• _BRIEF_: You are asked to filter the data below and copy every line holding "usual".

BEGIN SUPPLIED DATA

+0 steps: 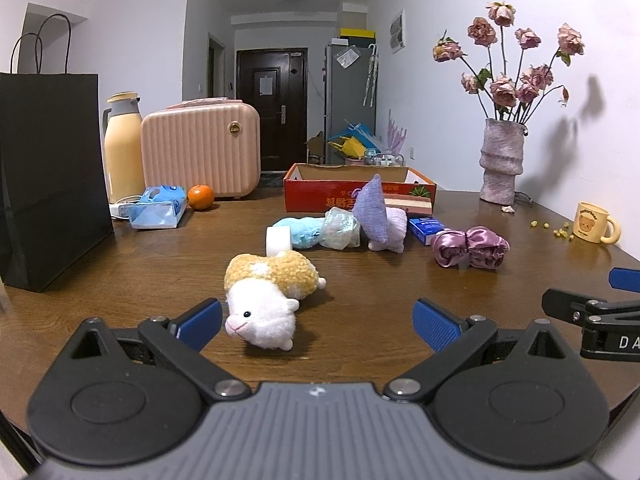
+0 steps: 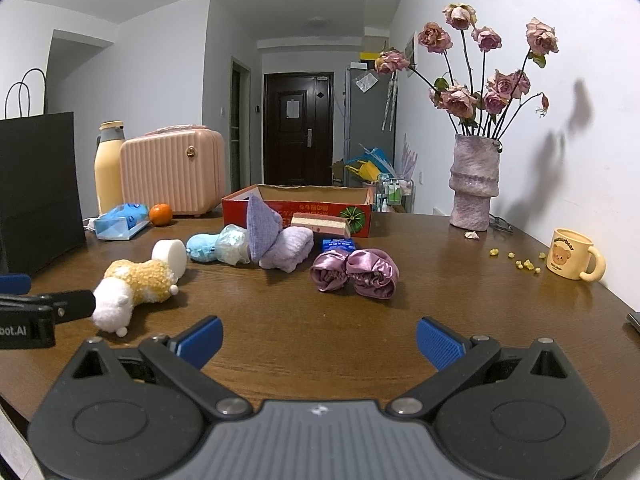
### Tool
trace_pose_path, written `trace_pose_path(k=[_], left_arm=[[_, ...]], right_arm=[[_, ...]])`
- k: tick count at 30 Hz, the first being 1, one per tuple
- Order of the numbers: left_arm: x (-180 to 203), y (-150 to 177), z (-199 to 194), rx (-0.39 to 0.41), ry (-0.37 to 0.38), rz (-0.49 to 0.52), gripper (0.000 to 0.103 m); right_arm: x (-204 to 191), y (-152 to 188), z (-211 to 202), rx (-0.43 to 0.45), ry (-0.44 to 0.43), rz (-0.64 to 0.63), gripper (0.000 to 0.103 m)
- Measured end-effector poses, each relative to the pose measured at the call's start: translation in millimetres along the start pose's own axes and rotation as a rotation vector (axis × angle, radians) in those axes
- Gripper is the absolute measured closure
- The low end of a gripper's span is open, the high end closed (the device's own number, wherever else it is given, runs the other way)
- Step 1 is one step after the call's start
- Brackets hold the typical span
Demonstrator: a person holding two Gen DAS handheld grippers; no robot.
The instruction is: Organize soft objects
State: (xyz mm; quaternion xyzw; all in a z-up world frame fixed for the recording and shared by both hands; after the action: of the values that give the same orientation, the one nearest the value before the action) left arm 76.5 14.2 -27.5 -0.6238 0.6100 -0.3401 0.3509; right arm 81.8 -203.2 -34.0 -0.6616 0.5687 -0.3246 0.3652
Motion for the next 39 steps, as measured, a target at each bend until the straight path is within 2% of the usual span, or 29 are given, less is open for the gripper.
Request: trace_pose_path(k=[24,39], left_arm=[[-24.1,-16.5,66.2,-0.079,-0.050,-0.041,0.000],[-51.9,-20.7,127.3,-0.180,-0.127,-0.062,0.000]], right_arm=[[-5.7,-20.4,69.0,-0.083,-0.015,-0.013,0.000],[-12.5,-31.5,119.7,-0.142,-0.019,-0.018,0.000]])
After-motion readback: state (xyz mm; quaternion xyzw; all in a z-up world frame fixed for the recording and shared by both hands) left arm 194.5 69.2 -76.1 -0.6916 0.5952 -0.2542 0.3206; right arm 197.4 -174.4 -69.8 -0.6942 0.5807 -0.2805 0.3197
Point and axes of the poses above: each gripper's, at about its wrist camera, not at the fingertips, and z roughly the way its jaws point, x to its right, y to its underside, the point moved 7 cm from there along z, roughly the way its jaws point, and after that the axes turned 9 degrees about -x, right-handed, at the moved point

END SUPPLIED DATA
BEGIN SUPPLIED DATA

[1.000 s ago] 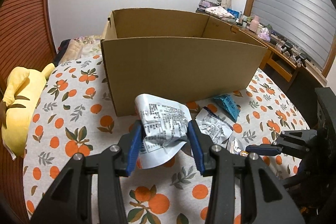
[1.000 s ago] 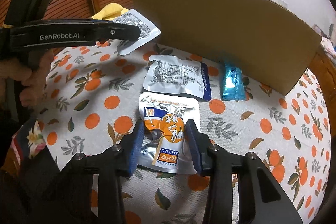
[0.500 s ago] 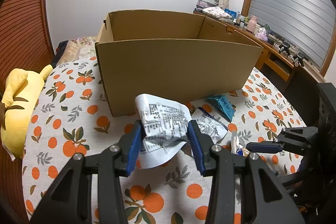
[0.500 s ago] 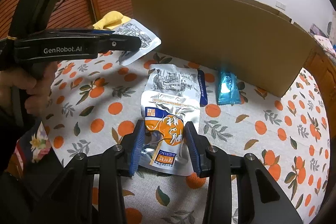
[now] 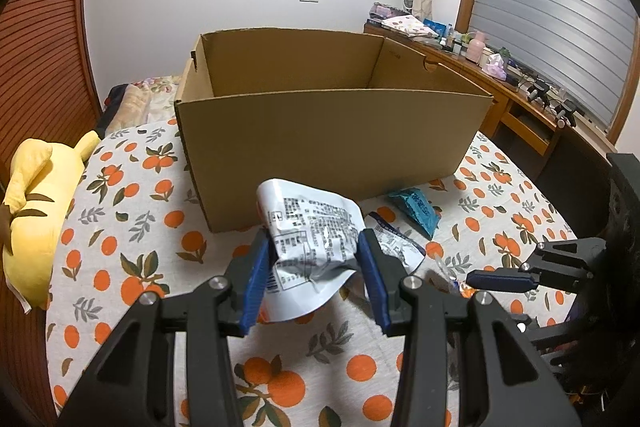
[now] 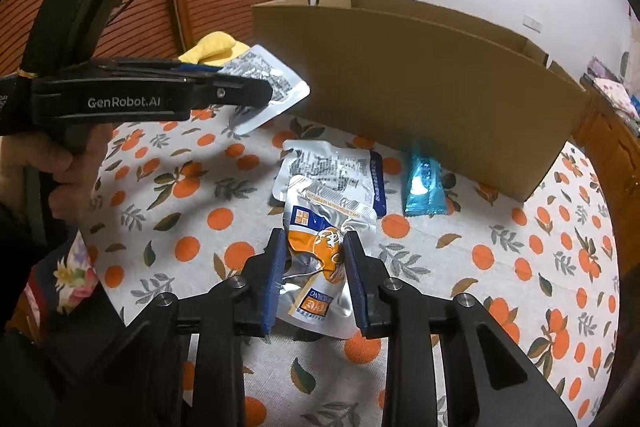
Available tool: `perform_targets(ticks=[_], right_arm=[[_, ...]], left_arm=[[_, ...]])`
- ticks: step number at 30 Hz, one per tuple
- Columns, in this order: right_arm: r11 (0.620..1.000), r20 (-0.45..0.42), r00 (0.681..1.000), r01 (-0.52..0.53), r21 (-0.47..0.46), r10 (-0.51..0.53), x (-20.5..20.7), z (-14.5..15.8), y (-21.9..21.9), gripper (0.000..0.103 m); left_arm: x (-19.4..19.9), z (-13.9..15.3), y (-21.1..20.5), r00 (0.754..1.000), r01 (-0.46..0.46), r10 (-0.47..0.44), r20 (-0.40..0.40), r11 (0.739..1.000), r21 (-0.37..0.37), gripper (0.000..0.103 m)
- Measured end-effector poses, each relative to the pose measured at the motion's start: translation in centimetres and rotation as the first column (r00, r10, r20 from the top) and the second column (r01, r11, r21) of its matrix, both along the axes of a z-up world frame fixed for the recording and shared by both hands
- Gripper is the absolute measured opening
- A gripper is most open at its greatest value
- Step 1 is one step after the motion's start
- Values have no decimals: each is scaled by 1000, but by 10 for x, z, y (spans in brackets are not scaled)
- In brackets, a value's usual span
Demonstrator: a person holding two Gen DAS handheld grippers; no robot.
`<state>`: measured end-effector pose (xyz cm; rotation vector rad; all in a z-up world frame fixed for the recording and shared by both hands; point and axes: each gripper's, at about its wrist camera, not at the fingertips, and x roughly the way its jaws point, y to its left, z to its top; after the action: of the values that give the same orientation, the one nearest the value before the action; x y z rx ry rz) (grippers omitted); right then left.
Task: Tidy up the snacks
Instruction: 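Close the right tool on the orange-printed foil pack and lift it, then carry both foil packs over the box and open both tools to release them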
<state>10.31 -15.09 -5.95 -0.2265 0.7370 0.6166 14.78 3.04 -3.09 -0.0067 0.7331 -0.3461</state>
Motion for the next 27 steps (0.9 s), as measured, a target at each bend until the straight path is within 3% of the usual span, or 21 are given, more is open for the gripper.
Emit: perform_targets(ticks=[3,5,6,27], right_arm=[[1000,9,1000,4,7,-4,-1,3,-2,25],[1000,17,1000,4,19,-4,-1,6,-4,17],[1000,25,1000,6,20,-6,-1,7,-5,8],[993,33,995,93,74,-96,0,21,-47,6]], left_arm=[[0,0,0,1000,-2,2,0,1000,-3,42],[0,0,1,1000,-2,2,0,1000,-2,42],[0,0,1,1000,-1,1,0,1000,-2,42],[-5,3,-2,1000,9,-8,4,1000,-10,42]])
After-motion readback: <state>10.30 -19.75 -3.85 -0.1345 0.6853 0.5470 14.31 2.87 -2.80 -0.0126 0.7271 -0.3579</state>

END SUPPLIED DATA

• _EXERCISE RESPONSE_:
Motion for the next 39 steps, as measured, a target at each bend until the straight path is within 2% of the usual span, or 29 are given, less is open for the gripper.
- In brackets, a value's usual span
Motion for the next 27 steps (0.9 s), as measured, a target at each bend until the straight path is within 3% of the usual span, or 21 are given, more is open for the gripper.

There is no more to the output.